One such shill site is the Marvel Blog, who reports:
According to SambaTV- the entity that is most known for its work in tracking down the audience numbers for streaming networks and specific programs, Ms. Marvel is on track to have record-low viewership numbers for her debut series.
The most recent report on its premiere episode stated that Ms. Marvel was watched by a mere 775K households in the U.S; being the first Marvel Cinematic Universe series to not provide at least a million viewers.
Here’s the 5-day viewing data for the MCU shows as a comparison (What if…? is not in this list as only one-day viewership numbers are available):
Loki: 2.5 Million
The Falcon and the Winter Soldier: 1.8 Million
Moon Knight: 1.8 Million
WandaVision: 1.6 Million
Hawkeye: 1.5 Million
Ms Marvel: 775 Thousand (that’s less than half it’s nearest competition)
Another dependable Disney cheerleader,The Direct went to great lengths to explain the cause of such shockingly low viewership:
One of the biggest factors going against Ms. Marvel that none of Marvel’s other outings had to deal with is competition. Currently, the Star Wars series Obi-Wan Kenobi has its new installments premiering on the same day and time. So, not only does it have competition, but it’s going against Ewan McGregor’s fan-favorite character, whose show debuted with 2.14 million viewers during that same window of time. The game was rigged from the start.
Despite these numbers, it’s important not to correlate the audience size and quality; they’re not mutually exclusive. Many have declared Ms. Marvel to be one of their favorite MCU series to date, despite the immature review-bombing taking place and low-scoring performance.
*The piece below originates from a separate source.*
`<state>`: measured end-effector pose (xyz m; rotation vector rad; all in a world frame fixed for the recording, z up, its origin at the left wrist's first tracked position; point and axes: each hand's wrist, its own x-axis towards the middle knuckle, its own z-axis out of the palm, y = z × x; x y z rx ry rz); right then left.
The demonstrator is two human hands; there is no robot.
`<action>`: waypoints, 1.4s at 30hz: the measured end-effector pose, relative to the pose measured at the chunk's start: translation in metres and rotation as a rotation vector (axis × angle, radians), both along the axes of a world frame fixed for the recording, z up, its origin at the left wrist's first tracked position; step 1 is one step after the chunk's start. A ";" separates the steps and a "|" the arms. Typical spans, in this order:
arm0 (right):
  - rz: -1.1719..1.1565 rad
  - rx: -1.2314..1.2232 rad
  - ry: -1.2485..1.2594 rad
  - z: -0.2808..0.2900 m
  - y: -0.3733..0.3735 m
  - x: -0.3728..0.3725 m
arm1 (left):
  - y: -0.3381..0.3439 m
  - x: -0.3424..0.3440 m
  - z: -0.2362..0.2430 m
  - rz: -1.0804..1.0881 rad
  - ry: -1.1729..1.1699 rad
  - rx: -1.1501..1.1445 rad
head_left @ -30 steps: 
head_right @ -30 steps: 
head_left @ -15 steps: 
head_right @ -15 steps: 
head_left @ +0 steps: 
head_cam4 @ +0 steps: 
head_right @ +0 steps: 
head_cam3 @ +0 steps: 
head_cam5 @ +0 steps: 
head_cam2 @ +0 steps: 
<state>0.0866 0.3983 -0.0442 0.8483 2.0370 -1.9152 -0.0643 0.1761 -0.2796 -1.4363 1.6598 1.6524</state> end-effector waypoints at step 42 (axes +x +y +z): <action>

Seeing that the upcoming Andor and She-Hulk will both overlap as well, these lower audience numbers could become the norm. Many feel Disney should consider releasing Marvel and Star Wars content on different days, which would help each project perform better and remain part of the internet conversation for longer.
First of all, review bombing won’t impact viewership on a subscription platform. If people are interested in a show, and they have a subscription to Disney+, they’re going to watch it. And Disney+ currently boasts 137 million subscribers, so the 2 million or so people that watched Obi-Wan Kenobi left 135 million other viewers to watch Ms. Marvel. Less than one million bothered to tune in. And is the Direct is going to measure numbers on a 5-day viewership window, how does a same day and time release of Obi-Wan Kenobi have any impact? These shows clock in at around 40 minutes in length, and they are on-demand rather than live, so you can literally watch it at your leisure.
Richard Meyer dives into the demographics a bit and explains why these TV shows’ relationship to the movies is the key to why some are more popular than others. He also explains that they’re formulaic, and will see diminishing returns as they appeal to a shrinking, niche market.
Eric D. July exposes what these shill sites won’t admit; no one is interested in this character, and hence, this TV show.
Wes Daugherity also dove into the numbers and presents solid reasons why no one is tuning in:
Blaming the customer, bad marketing, racist trolls, or review bombers for the overall general lack of interest in this show, or this character (her comic book series has been rebooted nearly a dozen times already for low sales), or the character she idolizes (Captain Marvel), is the one of the biggest mistakes Disney and Marvel could make. These studios need a hard course correction, or they can expect more diminishing returns.